In 2019, he exhibited at the Musée des Beaux-Arts de Limoges with Charles Beaudry, François Mendras, Ida & Wilfried Mille, among others.
In 2020, he exhibited at the Musée de la Vie Romantique in Paris as part of the Coeurs (Heart) exhibition. This exhibition devoted to romanticism in contemporary art brings together works by Martine Aballéa, Pilar Albarracín, John M. Armleder, Gilles Barbier, Ronda Bautista, Sophie Calle, Hsia-Fei Chang, Delphine Coindet, Jim Dine, Jacques Halbert, Oda Jaune , Ouka Leele, Philippe Mayaux, Annette Messager, Marc Molk, Mrzyk & Moriceau, Claude Nori, Vincent Olinet, Jorge Orta, Jean-Michel Othoniel, Françoise Pétrovitch, Pierre and Gilles, Sarah Pucci, Agatha Ruiz de la Prada, Niki de Saint Phalle, Ida Tursic and Wilfried Mille, Luise Unger, Winshluss.
Also in 2020, the Marguerite Milin gallery devotes a personal exhibition to him entitled Pour le meilleur et pour le Pire (For Better and Worse). The exhibition presents numerous calligrams accompanied by large paintings, like the Musée de la Vie Romantique which also chose, by exhibiting two paintings and a calligram, to present the work of Marc Molk in its “rapsodium” dimension, namely in its variety of mediums.
François Salmeron will write about this exhibition in Le Quotidien de l’Art: “It probes in all their complexity the meanders of the heart and the tragic lover between poetry, fantasy, hermetic and allegorical visions. ”
In 2021, he curates the exhibition “They said yes” which brings together 30 painters from the French contemporary scene including Philippe Mayaux, Marlène Mocquet, Antoine Carbonne, Eva Nielsen, Mireille Blanc, Vincent Olinet, Karine Rougier, etc.
The same year, his personal exhibition entitled “Amourette” at the Marguerite Milin gallery presented a set of paintings that broke completely with his previous style.
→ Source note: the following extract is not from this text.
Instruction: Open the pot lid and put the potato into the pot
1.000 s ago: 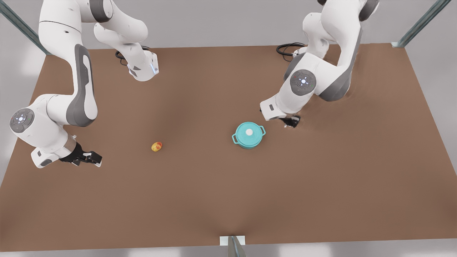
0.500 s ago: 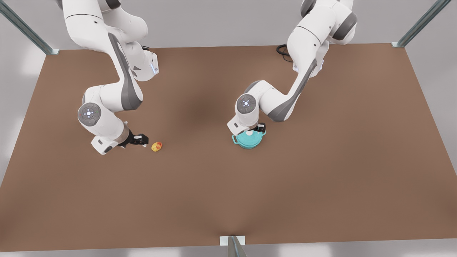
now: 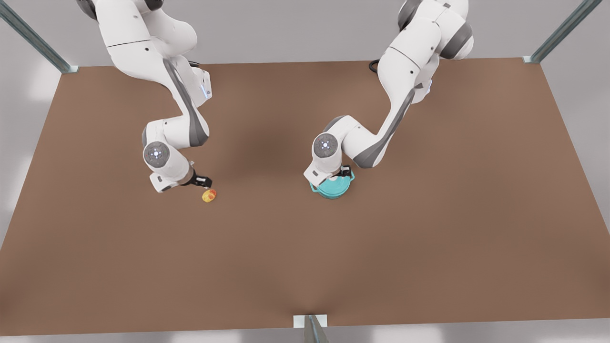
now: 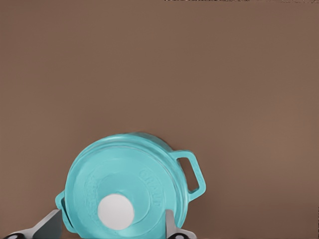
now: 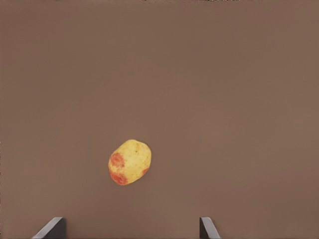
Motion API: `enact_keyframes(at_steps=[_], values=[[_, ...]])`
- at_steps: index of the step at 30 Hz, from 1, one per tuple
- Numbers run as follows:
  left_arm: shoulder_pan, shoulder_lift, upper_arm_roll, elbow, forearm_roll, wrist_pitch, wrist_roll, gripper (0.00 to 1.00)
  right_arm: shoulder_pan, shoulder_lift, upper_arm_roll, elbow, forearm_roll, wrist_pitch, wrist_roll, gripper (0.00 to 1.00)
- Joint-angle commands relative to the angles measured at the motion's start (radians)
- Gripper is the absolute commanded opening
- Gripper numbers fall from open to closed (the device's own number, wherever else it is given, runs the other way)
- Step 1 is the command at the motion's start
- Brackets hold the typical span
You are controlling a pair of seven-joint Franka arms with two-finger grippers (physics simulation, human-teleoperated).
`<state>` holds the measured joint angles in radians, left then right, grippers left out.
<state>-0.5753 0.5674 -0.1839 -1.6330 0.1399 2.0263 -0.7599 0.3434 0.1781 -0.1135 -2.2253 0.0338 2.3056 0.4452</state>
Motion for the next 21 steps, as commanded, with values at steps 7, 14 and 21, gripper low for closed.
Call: enact_keyframes(at_steps=[7,14,21], values=[[0.002,0.031,0.000,-0.011,0.003,0.071,-0.150,1.00,-0.001,0.089,0.000,0.007,0.023,0.156,0.242,1.00],[0.000,0.025,0.000,-0.053,0.006,0.124,-0.153,1.00,0.014,0.153,0.002,0.030,0.054,0.204,0.244,1.00],[0.000,0.042,0.001,-0.051,0.009,0.132,-0.168,0.69,0.016,0.208,0.002,0.021,0.054,0.230,0.259,1.00]])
Deploying an aesthetic of emblems, exclusively made on tondos, they all deal with the question of love by working to reformulate the figure today despised and demagnetized from the heart.
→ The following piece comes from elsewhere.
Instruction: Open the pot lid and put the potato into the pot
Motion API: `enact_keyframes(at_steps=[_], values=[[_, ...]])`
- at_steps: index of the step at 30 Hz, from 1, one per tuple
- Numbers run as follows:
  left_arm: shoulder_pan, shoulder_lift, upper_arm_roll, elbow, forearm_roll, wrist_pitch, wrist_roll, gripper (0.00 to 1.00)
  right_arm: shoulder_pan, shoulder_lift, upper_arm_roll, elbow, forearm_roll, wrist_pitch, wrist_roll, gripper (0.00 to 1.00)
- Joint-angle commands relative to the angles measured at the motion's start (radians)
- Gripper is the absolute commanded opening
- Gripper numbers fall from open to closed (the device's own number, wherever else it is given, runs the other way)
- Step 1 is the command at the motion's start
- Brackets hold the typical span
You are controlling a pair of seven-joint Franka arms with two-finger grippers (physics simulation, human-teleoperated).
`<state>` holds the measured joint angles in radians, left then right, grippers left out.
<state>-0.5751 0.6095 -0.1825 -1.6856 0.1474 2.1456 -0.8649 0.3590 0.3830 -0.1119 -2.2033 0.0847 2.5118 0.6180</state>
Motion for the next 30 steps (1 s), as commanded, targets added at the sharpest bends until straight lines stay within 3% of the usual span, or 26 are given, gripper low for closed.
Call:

This new painting is presented at ART PARIS.
In 2022, he participated in several group exhibitions including “SALO X”, curated by Laurent Quenéhen and “Fleurs de peaus” at the Galerie Meyer.
He also curates the exhibition “La Pyramide de Ponzi” which brings together 40 painters from the French contemporary scene including Françoise Pétrovitch, Amélie Bertrand, Mathieu Cherkit, Romain Bernini, Robert Devriendt, Jean-Luc Blanc, Hugo Capron, Raphaëlle Ricol, Katia Bourdarel , Laurent Proux, Elene Shatberashvili, Élodie Lesourd, etc.